What the task asks:
Begin at the line below that has "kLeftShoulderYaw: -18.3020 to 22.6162" and stop after the line that has "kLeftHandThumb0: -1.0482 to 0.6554". Please restate only those lines, word for word.
Extracted data Start Marker
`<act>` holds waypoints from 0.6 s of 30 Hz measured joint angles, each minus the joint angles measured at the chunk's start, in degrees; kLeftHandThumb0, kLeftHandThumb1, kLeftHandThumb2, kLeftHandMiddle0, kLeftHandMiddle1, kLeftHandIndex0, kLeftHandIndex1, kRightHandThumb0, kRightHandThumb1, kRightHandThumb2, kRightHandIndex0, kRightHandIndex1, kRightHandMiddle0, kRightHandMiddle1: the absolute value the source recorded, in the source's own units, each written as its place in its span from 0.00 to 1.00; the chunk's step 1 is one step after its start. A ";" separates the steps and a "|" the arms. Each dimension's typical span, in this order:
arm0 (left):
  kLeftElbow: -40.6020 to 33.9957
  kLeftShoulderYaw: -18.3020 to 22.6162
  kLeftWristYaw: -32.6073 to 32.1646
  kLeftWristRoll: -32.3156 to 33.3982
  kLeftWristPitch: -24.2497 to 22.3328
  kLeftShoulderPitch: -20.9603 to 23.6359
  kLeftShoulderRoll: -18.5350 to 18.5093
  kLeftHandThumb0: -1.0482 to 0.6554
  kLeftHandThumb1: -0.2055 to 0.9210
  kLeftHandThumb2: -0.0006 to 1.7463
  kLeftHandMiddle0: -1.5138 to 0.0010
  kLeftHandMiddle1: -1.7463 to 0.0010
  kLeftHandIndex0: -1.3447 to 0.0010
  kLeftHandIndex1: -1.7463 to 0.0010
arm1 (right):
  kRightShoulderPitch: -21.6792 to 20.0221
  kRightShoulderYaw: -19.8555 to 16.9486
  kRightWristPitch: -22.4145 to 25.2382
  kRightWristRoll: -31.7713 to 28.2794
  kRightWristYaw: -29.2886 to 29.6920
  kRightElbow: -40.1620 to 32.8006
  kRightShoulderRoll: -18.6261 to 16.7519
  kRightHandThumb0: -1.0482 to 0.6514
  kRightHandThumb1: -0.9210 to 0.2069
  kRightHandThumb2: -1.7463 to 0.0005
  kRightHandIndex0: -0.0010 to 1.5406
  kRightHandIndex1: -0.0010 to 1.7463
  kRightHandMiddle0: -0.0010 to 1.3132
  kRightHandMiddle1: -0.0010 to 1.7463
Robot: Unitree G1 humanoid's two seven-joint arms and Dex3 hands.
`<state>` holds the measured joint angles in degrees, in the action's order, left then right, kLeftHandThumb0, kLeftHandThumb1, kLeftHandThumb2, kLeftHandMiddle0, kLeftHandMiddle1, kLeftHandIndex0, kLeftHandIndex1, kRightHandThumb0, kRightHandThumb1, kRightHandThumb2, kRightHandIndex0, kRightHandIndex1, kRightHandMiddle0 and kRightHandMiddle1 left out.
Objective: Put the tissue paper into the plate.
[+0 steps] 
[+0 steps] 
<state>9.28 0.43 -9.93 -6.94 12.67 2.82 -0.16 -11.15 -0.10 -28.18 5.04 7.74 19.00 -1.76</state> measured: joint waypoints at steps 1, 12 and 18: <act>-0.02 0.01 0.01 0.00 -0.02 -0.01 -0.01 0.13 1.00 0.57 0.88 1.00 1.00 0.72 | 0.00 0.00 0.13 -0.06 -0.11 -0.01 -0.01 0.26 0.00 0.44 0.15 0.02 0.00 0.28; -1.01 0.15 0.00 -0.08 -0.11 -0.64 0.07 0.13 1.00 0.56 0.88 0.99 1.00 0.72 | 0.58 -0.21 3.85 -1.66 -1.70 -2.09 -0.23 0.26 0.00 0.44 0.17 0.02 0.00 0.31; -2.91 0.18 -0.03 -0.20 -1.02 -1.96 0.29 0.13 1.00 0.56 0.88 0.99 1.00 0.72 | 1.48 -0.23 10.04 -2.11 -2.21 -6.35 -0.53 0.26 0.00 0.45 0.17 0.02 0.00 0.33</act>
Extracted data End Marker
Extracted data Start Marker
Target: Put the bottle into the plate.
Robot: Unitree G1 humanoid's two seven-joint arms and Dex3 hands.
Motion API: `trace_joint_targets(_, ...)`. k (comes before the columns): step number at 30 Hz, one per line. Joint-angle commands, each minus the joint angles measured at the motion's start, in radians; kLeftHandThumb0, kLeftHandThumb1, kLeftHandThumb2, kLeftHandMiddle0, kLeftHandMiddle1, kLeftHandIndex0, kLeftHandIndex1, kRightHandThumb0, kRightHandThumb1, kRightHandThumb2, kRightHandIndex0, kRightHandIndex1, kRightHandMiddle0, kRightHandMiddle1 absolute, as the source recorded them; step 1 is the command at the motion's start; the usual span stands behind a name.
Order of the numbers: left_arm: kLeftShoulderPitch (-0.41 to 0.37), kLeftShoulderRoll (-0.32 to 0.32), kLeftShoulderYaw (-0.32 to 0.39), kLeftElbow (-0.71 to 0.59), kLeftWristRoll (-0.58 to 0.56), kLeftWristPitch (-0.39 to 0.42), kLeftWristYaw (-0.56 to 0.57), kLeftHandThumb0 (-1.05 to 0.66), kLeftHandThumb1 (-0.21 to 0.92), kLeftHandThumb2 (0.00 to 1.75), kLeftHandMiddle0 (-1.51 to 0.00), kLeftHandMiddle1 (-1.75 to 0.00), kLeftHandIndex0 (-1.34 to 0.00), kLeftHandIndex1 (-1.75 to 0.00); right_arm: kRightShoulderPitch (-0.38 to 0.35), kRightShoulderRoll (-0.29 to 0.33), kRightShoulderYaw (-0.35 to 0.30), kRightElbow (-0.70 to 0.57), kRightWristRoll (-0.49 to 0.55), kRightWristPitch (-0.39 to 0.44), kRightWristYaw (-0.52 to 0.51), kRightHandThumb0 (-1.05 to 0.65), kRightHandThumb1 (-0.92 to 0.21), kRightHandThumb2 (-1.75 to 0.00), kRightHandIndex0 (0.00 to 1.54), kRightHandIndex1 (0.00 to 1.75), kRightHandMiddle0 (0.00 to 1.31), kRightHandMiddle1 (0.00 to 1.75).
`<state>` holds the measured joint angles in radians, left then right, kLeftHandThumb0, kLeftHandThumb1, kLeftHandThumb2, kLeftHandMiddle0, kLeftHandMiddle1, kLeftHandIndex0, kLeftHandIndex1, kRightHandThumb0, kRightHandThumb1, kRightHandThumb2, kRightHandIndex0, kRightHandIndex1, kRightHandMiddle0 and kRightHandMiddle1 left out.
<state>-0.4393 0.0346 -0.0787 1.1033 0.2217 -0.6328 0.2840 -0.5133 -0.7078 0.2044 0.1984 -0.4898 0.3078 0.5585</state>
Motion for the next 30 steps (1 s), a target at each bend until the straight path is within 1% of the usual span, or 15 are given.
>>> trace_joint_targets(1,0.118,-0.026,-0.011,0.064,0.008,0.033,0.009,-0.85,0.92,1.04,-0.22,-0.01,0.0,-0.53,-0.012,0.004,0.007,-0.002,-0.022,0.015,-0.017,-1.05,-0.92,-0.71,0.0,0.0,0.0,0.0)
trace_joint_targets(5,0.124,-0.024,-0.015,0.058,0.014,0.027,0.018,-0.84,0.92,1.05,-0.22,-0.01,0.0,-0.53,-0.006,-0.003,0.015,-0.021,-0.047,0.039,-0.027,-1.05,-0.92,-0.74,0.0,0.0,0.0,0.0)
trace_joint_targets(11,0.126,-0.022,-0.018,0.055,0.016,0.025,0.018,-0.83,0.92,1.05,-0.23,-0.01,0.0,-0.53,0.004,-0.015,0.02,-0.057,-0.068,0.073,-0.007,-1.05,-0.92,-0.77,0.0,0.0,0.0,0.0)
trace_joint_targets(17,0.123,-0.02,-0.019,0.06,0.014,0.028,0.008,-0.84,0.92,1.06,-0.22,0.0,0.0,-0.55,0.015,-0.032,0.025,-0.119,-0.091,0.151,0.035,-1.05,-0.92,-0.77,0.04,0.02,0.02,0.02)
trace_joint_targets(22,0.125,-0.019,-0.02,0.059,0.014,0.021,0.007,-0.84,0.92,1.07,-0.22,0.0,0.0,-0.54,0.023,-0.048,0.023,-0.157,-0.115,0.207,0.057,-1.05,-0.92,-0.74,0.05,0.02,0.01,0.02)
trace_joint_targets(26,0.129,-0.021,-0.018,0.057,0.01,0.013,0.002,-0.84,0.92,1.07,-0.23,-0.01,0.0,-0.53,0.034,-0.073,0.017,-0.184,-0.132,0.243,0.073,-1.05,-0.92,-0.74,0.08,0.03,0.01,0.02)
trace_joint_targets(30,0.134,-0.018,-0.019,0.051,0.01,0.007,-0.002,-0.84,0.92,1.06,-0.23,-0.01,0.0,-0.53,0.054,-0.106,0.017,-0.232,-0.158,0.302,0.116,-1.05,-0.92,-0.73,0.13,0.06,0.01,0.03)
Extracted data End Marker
Solution to this problem:
  kLeftShoulderYaw: -18.3020 to 22.6162
  kLeftWristYaw: -32.6073 to 32.1646
  kLeftWristRoll: -32.3156 to 33.3982
  kLeftWristPitch: -24.2497 to 22.3328
  kLeftShoulderPitch: -20.9603 to 23.6359
  kLeftShoulderRoll: -18.5350 to 18.5093
  kLeftHandThumb0: -1.0482 to 0.6554

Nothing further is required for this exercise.